1.5 KiB
Design
Persistent storage
Persistent storage must implement the Storage trait that the MVCC module uses for transaction logging.
Figure 1 shows an example of write-ahead log across three transactions.
The first transaction T0 executes a INSERT (id) VALUES (1) statement, which results in a log record with id set to 1, begin timestamp to 0 (which is the transaction ID) and end timestamp as infinity (meaning the row version is still visible).
The second transaction T1 executes another INSERT statement, which adds another log record to the transaction log with id set to 2, begin timesstamp to 1 and end timestamp as infinity, similar to what T0 did.
Finally, a third transaction T2 executes two statements: DELETE WHERE id = 1 and INSERT (id) VALUES (3). The first one results in a log record with id set to 1 and begin timestamp set to 0 (which is the transaction that created the entry). However, the end timestamp is now set to 2 (the current transaction), which means the entry is now deleted.

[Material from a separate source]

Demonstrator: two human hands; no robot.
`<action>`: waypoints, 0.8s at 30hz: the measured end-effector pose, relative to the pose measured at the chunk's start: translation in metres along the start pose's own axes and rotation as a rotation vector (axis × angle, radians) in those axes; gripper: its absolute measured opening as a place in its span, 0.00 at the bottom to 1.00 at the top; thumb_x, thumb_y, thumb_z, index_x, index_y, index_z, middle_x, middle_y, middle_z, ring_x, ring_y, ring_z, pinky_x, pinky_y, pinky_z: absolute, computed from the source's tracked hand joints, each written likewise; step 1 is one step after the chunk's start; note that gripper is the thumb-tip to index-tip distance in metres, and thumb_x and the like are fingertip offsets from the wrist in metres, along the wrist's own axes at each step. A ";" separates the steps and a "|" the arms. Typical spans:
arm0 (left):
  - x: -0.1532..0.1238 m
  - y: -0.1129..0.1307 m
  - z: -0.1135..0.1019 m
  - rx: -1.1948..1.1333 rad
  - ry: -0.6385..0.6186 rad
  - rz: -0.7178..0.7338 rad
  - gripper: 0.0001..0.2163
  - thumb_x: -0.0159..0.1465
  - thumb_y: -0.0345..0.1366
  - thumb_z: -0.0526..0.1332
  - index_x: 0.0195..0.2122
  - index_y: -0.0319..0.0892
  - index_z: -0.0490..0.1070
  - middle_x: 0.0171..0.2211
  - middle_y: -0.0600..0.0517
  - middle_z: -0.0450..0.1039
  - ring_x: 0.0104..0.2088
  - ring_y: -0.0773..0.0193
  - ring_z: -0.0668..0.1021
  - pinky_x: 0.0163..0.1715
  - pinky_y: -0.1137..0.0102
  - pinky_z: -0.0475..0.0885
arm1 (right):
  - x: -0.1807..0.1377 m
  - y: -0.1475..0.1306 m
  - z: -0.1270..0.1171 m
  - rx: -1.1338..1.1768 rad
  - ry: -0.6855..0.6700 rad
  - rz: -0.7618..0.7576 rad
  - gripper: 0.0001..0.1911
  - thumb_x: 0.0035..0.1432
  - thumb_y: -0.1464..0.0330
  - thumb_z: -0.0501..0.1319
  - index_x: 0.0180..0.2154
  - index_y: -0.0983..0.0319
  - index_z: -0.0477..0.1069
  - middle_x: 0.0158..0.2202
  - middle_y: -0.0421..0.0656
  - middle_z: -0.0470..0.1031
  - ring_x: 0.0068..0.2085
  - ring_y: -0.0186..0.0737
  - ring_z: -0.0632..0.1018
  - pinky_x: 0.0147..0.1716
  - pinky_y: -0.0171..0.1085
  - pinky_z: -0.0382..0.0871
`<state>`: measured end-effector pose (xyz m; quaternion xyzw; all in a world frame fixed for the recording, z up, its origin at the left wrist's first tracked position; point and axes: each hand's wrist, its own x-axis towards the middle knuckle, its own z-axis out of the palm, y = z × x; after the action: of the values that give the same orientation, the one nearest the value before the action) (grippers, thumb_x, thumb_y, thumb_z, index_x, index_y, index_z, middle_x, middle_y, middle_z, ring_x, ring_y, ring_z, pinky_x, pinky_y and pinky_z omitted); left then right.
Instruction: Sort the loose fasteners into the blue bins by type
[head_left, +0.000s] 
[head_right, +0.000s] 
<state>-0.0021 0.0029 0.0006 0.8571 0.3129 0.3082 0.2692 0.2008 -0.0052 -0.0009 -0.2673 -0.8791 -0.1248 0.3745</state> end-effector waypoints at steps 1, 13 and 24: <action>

The second statement results in an entry in the transaction log similar to the INSERT statements in T0 and T1.
Figure 1. Transaction log of three transactions.
When MVCC bootstraps or recovers, it simply redos the transaction log. If the transaction log grows big, we can checkpoint it it by dropping all entries that are no longer visible after the the latest transaction and create a snapshot.